It was the best of times; it was the worst of times. (hey that IS kind of catchy, Thank you only reading the first pages of books in AP Lang. And they said I wasn’t paying attention). For the first time ever in the Mile High City, the Denver Broncos were the least talked about sports team. After another very mediocre season from the donkeys, the inhabitants of the drunkest city in America found that they can get shmammered and let that Coors beer belly hang out at other sporting events. The days of waiting for football season had ended. The Rockies were just coming off of a season where they finished with an unbelievable 21-1 streak and actually made it to the World Series (which I believe means that hell has actually frozen over). The Nuggets were proving to be the most sporadic yet also the most dangerous team in the league. Finally, the Avalanche decided that they were going to make a championship run by calling there alumni list from the Stanley Cup years and seeing which ones were still alive and asking them if they remember how to skate. But it worked, and they marched into the playoffs with confidence that the cup would be in Colorado once again. (Or possibly in Sweden as Forsberg uses it as his fruit bowl or where he stores his leftover kidneys, I am not too sure). Yes those were the days.

And then reality started to set in.

Baseball season started and the Rockies showed up as the sub .500 team they were before their miracle run. Decent offense, mediocre starting pitching, and a bullpen that might possibly be calling for me in the next few weeks. Then all the hope that is stirred within the Colorado community (probably because of all the drugs we do), turned to the playoff action. The Avalanche stormed past the Wild, Theodore was looking unstoppable and we were a confident team, truly believing that we would be able to contend with the hated Red Wings. What people forgot was that the Red Wings had been destroying us all season long. People were quickly reminded of this in the first two games of this series. And finally the Nuggets. Oh the Nuggets. Personally, I would rather have Raef Lafrentz honky-ing it up on the court, than watch a bunch of “female dogs” who are currently attempting to set a few records in the hall of shame. (Most technical’s in a 4 game sweep, most whining (currently held by the spurs), and most tattoos EVER (I can’t even tell now if the guys on our team are black or just inked up)). This is the thanks I get for, as Jim would say, tooting Denver’s horn all year round. This is the reality I faced.
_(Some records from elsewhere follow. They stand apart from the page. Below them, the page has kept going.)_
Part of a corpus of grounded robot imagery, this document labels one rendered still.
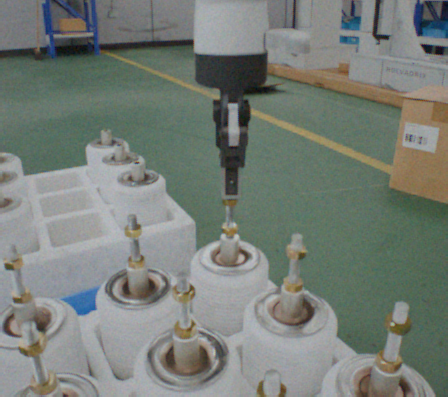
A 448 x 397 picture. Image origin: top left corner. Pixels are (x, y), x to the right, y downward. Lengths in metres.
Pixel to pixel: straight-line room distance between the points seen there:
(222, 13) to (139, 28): 6.19
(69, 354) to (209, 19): 0.35
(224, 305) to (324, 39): 3.18
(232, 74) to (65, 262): 0.44
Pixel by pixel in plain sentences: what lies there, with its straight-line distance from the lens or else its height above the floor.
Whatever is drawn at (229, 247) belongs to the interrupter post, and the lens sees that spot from 0.50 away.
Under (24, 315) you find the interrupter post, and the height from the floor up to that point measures 0.27.
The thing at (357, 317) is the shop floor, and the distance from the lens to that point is 0.85.
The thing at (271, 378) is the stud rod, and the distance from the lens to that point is 0.26.
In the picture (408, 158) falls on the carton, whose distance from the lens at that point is 1.39.
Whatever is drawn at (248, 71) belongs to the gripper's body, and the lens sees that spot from 0.41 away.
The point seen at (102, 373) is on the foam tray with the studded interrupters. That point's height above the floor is 0.18.
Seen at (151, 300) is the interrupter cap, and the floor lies 0.25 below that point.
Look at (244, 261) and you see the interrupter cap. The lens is 0.51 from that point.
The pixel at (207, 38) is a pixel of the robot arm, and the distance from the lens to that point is 0.41.
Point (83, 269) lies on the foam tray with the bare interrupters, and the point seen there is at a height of 0.14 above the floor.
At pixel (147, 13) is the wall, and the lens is 6.61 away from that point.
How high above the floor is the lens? 0.54
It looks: 22 degrees down
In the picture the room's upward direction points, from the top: straight up
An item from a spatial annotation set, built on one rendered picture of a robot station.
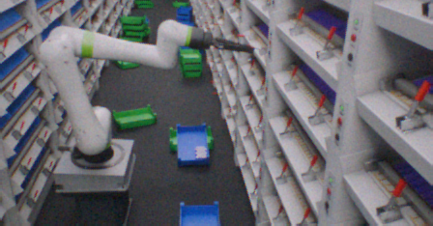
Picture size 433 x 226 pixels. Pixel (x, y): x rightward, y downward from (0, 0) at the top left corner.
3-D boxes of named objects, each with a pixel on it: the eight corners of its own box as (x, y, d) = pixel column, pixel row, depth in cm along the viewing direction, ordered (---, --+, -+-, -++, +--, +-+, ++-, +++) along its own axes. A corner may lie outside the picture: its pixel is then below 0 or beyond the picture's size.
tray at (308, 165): (321, 228, 112) (312, 189, 106) (270, 127, 167) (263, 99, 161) (391, 207, 112) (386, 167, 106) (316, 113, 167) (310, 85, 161)
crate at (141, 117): (118, 129, 300) (117, 121, 296) (113, 119, 316) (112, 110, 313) (157, 123, 311) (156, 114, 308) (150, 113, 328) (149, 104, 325)
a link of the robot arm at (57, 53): (79, 164, 170) (27, 48, 146) (85, 144, 184) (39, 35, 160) (109, 156, 171) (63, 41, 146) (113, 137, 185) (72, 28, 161)
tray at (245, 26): (268, 76, 168) (263, 56, 164) (244, 40, 223) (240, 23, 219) (313, 62, 167) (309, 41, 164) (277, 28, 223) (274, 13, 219)
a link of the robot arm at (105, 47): (93, 40, 164) (97, 27, 173) (91, 63, 171) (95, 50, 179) (180, 55, 172) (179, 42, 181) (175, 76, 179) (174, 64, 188)
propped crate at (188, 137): (209, 164, 258) (209, 156, 253) (178, 165, 256) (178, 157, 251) (205, 130, 280) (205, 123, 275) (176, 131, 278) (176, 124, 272)
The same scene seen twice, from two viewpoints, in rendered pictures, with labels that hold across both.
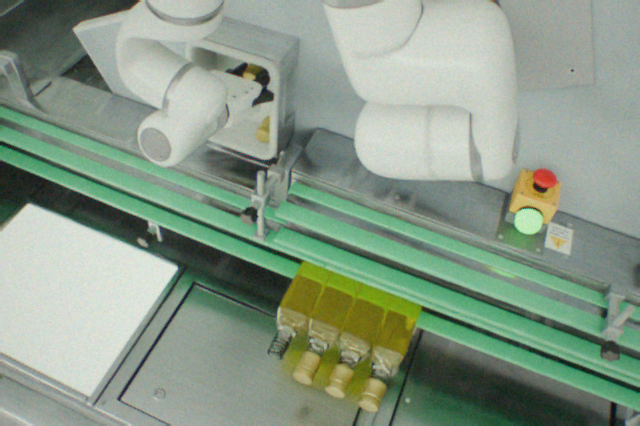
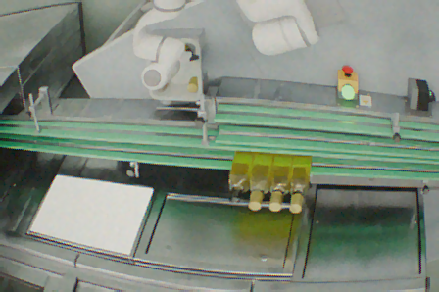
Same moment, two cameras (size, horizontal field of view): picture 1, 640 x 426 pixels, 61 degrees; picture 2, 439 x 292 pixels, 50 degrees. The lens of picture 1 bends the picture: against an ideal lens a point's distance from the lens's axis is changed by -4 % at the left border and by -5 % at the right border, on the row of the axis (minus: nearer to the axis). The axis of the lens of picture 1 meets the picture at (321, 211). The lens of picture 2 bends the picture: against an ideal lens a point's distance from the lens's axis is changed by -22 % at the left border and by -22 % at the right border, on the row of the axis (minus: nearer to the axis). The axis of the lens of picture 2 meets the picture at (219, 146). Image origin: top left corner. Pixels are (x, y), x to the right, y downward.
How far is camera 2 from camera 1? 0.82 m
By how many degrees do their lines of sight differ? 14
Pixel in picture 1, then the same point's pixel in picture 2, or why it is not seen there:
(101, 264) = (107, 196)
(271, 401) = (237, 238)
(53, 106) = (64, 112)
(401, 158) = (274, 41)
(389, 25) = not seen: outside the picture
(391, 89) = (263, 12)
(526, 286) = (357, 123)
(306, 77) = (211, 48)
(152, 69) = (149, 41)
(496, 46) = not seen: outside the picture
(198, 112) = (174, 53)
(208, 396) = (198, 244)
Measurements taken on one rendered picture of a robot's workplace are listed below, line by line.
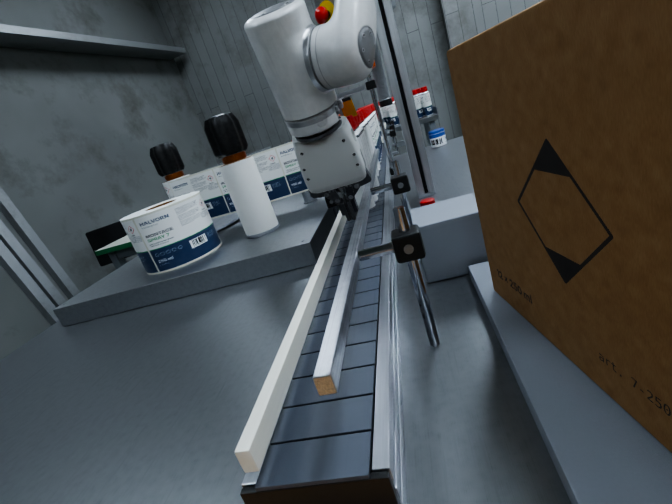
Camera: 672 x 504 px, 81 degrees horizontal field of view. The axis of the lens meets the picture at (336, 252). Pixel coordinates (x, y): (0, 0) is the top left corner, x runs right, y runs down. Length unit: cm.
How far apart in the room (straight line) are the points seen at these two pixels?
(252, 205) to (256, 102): 484
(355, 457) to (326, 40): 44
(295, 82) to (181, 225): 54
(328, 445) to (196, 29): 598
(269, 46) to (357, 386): 41
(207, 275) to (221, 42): 522
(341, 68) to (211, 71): 555
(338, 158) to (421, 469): 43
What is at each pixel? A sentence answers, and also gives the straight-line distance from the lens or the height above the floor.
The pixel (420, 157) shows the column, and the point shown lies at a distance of 104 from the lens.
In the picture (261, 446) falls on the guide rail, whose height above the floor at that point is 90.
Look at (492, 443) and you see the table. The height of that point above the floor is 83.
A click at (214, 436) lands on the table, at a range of 47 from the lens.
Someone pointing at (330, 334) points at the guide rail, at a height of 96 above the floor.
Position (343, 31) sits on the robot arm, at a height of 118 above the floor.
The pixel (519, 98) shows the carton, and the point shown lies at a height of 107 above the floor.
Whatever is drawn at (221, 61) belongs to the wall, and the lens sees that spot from 598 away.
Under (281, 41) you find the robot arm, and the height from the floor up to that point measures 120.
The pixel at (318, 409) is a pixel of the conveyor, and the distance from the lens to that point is 35.
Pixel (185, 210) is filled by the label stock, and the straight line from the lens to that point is 100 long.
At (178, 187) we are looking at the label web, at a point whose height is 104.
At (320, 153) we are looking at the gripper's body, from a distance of 61.
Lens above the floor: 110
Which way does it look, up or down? 18 degrees down
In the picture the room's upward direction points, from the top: 19 degrees counter-clockwise
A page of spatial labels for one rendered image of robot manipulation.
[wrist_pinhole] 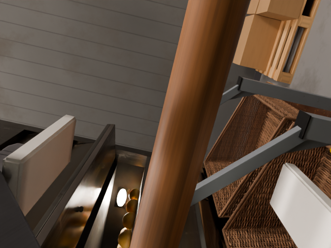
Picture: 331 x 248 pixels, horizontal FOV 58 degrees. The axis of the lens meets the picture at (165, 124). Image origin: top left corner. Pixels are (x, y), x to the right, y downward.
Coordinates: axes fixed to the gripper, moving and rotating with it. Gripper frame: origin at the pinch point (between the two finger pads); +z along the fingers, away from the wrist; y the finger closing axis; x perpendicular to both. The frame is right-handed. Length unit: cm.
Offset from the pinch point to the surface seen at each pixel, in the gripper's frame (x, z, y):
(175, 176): 0.1, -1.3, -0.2
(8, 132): -58, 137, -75
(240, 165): -11.1, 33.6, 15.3
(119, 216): -101, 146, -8
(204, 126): 3.1, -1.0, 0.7
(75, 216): -53, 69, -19
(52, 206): -45, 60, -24
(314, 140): -3.4, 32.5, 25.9
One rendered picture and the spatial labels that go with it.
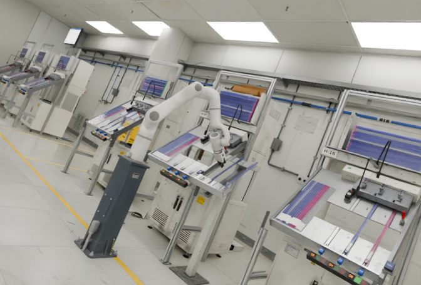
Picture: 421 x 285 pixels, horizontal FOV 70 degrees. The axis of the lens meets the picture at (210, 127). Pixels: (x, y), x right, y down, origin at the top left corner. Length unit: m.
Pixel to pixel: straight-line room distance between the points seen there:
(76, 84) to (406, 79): 5.82
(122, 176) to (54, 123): 4.76
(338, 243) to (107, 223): 1.52
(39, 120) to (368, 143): 5.87
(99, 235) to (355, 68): 3.67
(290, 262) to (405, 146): 1.14
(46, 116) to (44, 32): 4.61
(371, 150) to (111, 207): 1.92
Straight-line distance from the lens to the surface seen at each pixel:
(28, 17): 10.84
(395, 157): 2.45
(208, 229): 2.52
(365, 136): 2.52
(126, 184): 2.26
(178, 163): 2.79
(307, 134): 4.32
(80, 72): 6.91
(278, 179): 4.33
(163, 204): 3.19
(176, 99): 2.29
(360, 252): 2.03
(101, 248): 2.42
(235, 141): 2.87
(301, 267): 2.39
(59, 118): 6.91
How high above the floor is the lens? 0.97
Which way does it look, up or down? 5 degrees up
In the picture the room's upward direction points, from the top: 23 degrees clockwise
This was the harshest reality check I have had since 1997, when Papa Flave (Howard Flicker attorney at law) gave me THE TALK. This is the talk that turned my world upside down and crushed every spirit in my soul. No not that talk (you sick minds). I was a lone trooper in that field with only a bottle of lotion and a roll of toilet paper to guide me. The talk I am referring to is when Papa Flav told me that because of my genes, I would never become a professional athlete and I need to concentrate on my schooling (true story). So as you may assume I was crushed. Just as I am now, a little lost boy in Southern California, watching his teams continue to lose via ESPN’s Gamecast (trust me there is no more brutal way to watch a team lose by seeing a little basketball graphic going into a cartoon hoop).
So what do I do? What do we all do in such desperate times?


Hey, there is always football season.

NFL Draft Coverage Proven To Be More Repetitive Than, "Bueller, Bueller..."


Okay, I’m only going to say that April was tough people and I thank all of you for staying with me. Like when Hillary stayed with Bill even when he did the thing with that intern and it sorta blew up. You guys have stayed with me through the tough times and you will be rewarded like when the Colorado Rockies rewarded me last October for all my years of loyal service. I appreciate how you guys keep it interesting with me, like when Rachel got back together with Ross, even though he liked her when she didn’t like him and then she liked him but then he kinda moved on with that other girl and thought he was over her but then still had feelings for her that just wouldn’t go away which made the other girl mad and somewhere along the line he got a monkey? Yeah, just like that…


I come to you al today with a recap of the NFL Draft. Now, I know what you are all thinking: “Oh boy, I love the NFL Draft and all the coverage that comes with it. I just love that guy with the gelled hair, um, what’s his name? Mel Something? Anyways, I just can’t get enough of his insights and it’s such a shame that the draft isn’t on TV and show’s like Around the Horn and PTI don’t do enough of that coverage. GOD, IF ONLY THE DRAFT WERE EXAPNDED TO TEN ROUNDS COULD MY LIFE BE COMPLETE!!!!”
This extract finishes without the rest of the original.